The effects of the hot spell could be seen in the low number of entries in the Rose section. The exhibitors told of roses being over very early this year and how it had been a struggle to get good specimens. As ever our members rose to the occasion! The Sweet Peas were a delight for the eyes as well as the nose. As usual the General Flora demonstrated the wide diversity of plants that are grown in the gardens and allotments around Ruislip.
There was a large entry in the Pot Plants category – one of these days the tables might not be able to stand the weight of such large and luxurious vegetation but the contrast in colour and form resulted in many animated conversations during the afternoon. While the Autumn Show tends to have more Fruit and Vegetables there was a nice selection of gooseberries and strawberries and one perk of being Show Manager is that at the end some exhibitors give me a taste of their exhibit and the strawberries had a superb flavour!

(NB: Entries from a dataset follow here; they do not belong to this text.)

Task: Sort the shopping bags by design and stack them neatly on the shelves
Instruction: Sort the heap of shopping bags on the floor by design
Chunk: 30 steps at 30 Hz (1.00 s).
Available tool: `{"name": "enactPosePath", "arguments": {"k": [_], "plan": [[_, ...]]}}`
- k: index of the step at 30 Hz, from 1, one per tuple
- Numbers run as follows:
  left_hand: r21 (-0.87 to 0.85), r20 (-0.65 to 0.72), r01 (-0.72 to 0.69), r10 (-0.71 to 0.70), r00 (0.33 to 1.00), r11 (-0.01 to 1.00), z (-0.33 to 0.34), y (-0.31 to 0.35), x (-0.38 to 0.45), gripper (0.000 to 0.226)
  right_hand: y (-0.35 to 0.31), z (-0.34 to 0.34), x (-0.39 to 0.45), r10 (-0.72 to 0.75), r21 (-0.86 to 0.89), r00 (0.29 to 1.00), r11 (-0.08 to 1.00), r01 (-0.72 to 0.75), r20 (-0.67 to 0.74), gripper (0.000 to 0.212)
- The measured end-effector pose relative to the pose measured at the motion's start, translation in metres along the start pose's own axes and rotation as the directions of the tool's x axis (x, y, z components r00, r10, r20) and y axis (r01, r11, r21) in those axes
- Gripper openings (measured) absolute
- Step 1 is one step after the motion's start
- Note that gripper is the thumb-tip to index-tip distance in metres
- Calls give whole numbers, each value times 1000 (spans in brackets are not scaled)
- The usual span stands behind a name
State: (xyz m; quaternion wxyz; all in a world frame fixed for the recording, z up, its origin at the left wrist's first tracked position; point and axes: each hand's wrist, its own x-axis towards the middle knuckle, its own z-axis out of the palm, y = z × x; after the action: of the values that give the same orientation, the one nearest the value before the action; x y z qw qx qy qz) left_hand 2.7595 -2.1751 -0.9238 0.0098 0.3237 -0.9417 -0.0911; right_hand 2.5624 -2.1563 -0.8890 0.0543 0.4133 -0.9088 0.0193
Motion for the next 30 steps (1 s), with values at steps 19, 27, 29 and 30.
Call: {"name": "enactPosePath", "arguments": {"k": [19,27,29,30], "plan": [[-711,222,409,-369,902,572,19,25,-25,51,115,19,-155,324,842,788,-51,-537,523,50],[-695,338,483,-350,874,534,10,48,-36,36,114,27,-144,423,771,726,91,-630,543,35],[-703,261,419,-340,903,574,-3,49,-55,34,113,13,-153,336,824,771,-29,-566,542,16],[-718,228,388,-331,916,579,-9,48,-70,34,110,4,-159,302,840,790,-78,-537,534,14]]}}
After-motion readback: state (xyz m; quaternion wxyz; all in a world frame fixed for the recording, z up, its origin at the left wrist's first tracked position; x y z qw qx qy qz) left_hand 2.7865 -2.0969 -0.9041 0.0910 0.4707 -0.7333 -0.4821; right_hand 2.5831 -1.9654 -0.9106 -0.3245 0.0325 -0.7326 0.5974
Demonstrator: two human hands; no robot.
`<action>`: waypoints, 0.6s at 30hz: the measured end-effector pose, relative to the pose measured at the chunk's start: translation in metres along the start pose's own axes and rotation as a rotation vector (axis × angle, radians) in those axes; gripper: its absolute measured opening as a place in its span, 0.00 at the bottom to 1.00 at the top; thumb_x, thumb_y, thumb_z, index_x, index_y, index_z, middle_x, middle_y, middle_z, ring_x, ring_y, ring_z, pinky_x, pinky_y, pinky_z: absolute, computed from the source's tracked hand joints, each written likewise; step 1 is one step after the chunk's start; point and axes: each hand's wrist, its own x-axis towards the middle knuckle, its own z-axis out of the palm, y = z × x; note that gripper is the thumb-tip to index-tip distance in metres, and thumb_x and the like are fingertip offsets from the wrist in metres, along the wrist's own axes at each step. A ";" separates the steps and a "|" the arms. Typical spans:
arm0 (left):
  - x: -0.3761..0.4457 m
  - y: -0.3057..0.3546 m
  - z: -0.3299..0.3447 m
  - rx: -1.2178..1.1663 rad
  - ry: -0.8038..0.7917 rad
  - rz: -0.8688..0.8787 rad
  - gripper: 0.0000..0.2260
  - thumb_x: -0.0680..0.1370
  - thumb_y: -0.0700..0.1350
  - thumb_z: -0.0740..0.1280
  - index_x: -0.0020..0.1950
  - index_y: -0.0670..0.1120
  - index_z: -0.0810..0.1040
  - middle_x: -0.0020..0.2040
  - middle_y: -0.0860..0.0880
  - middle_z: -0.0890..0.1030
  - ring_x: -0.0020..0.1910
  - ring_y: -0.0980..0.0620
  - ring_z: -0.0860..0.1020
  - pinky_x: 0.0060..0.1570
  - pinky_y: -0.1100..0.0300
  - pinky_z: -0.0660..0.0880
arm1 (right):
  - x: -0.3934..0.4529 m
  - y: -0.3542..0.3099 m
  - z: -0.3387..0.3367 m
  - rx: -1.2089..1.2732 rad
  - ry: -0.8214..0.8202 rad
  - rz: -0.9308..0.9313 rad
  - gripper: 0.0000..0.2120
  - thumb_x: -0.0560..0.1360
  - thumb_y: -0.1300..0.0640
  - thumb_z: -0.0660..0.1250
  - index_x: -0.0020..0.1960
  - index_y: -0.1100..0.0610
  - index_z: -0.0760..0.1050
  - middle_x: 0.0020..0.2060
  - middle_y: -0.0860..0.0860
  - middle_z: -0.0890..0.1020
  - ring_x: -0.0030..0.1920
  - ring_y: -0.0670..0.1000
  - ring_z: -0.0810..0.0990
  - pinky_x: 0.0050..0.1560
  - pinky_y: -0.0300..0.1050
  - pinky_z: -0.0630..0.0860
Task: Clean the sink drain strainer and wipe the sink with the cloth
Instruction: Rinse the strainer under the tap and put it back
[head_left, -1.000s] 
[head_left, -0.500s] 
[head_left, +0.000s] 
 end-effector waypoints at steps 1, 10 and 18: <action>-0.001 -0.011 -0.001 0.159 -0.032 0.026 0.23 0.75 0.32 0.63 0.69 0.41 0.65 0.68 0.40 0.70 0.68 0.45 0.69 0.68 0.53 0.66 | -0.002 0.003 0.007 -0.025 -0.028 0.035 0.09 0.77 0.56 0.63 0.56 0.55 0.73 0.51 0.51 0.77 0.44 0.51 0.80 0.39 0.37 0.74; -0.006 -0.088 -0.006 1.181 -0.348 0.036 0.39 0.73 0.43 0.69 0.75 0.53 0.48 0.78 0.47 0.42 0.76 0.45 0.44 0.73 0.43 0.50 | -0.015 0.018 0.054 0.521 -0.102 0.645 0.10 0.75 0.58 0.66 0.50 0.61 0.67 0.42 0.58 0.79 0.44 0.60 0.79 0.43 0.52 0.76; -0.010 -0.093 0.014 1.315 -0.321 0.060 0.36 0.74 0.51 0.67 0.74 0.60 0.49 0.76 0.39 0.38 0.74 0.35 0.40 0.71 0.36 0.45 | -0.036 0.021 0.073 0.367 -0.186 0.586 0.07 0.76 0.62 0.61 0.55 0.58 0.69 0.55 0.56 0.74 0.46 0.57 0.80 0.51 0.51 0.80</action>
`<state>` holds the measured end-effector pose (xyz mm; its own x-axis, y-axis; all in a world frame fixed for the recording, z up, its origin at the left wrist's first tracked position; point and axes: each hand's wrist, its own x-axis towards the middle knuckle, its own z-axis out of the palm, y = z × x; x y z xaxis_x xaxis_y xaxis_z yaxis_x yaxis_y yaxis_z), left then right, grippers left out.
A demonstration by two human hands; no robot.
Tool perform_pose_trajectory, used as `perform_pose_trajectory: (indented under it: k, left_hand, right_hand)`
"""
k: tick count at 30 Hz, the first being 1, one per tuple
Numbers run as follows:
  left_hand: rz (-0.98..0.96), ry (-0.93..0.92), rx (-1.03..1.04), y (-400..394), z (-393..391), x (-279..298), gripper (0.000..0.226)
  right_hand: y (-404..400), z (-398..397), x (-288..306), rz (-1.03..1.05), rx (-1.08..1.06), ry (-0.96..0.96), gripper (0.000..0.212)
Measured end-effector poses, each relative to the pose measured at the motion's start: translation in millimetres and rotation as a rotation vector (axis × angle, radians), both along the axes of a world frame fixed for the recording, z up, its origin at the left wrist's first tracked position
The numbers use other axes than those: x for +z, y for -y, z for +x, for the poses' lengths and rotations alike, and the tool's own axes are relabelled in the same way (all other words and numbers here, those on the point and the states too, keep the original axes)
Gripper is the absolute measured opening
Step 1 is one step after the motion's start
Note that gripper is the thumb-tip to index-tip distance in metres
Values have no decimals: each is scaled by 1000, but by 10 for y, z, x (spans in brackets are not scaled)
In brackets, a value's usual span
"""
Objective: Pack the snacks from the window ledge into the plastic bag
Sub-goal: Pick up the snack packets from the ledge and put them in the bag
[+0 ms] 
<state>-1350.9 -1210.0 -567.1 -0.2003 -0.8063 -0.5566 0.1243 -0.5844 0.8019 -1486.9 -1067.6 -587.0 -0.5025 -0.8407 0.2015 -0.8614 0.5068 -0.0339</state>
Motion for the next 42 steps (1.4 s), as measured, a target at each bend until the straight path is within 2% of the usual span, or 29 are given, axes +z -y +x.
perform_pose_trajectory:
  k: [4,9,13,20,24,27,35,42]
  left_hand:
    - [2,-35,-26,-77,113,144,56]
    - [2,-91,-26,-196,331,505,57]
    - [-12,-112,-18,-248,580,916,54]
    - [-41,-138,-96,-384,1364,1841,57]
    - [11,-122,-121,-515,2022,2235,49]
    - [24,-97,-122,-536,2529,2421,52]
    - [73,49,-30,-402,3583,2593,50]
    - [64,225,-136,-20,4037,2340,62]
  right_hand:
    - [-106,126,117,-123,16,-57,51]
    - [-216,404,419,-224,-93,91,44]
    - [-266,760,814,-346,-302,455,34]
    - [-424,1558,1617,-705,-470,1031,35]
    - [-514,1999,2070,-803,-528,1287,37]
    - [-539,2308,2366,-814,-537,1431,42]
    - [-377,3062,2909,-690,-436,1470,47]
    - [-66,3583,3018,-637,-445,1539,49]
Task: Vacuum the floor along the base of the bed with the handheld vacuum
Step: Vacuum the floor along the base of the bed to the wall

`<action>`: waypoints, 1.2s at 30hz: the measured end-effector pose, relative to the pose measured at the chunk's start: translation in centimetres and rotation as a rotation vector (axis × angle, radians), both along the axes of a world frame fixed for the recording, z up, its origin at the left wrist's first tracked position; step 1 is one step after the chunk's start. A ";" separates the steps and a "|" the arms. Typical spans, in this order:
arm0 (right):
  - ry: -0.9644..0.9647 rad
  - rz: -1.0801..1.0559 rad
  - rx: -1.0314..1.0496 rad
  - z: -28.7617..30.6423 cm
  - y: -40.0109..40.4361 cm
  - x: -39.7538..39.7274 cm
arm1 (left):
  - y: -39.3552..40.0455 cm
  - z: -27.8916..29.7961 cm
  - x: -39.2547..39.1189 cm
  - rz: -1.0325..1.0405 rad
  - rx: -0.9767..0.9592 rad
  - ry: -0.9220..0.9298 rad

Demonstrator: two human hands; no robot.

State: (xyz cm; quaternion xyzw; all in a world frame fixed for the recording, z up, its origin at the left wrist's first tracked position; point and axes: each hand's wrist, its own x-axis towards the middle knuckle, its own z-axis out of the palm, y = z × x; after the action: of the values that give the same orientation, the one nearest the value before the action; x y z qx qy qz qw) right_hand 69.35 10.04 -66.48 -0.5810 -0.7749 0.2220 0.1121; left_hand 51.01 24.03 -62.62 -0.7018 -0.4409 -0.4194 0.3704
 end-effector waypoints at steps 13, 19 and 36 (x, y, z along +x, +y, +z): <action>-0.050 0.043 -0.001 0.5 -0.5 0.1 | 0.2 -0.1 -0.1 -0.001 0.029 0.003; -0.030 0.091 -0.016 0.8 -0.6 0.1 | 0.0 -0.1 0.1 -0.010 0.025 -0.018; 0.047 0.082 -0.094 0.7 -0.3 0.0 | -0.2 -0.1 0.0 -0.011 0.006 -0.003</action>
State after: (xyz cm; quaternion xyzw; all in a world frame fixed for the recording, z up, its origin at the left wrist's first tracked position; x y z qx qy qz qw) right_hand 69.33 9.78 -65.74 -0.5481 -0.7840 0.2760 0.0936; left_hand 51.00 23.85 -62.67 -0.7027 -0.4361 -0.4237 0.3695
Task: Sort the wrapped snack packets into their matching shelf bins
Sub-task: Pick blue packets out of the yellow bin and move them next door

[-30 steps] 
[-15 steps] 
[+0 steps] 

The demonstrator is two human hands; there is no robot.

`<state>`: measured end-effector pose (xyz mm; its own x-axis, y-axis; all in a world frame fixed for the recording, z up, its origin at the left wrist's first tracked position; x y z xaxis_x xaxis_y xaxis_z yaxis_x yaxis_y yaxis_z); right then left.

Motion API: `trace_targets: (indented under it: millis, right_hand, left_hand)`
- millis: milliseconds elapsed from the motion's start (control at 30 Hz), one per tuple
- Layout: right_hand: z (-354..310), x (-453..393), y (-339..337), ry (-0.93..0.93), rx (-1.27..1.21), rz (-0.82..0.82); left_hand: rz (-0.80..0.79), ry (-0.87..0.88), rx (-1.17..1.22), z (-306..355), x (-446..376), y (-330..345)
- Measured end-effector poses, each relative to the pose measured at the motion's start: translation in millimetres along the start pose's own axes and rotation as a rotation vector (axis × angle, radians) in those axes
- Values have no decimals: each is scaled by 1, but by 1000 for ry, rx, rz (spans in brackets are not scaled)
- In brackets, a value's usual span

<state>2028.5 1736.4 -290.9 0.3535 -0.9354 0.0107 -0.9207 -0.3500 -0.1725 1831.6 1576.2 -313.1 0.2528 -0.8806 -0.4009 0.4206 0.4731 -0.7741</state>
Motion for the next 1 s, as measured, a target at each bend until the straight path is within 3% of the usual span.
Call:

it was disappointing the entries for the Floral Art were down from the Spring Show. However I am sure that the numbers will climb up again at the Autumn Show. In contrast the number of photographic entries increased and there were some impressive images of clouds, Squares, Silhouettes and Ruislip High Street – so for the next Show even more entries please.
Handicraft and Domestic exhibits really demonstrate the fantastic ability of our members. The hours of work that have gone in to the production of paintings, knitted garments, patchwork and all kinds of stitch work must mean that some of our members are very calm and relaxed. Special praise must go to all those who braved the heat of the kitchen and baked in the dying days of the heat wave.
There are some people who believe that Cacti never flower. If they had come along to the show they would have been amazed at the number that were displaying flowers. The best exhibit in the entire show was to be found in this section. It really is worth visiting the Cacti and Succulents section of the Show as the exhibitors are always willing to explain the difference between a Cacti and Succulent and dispel any myths.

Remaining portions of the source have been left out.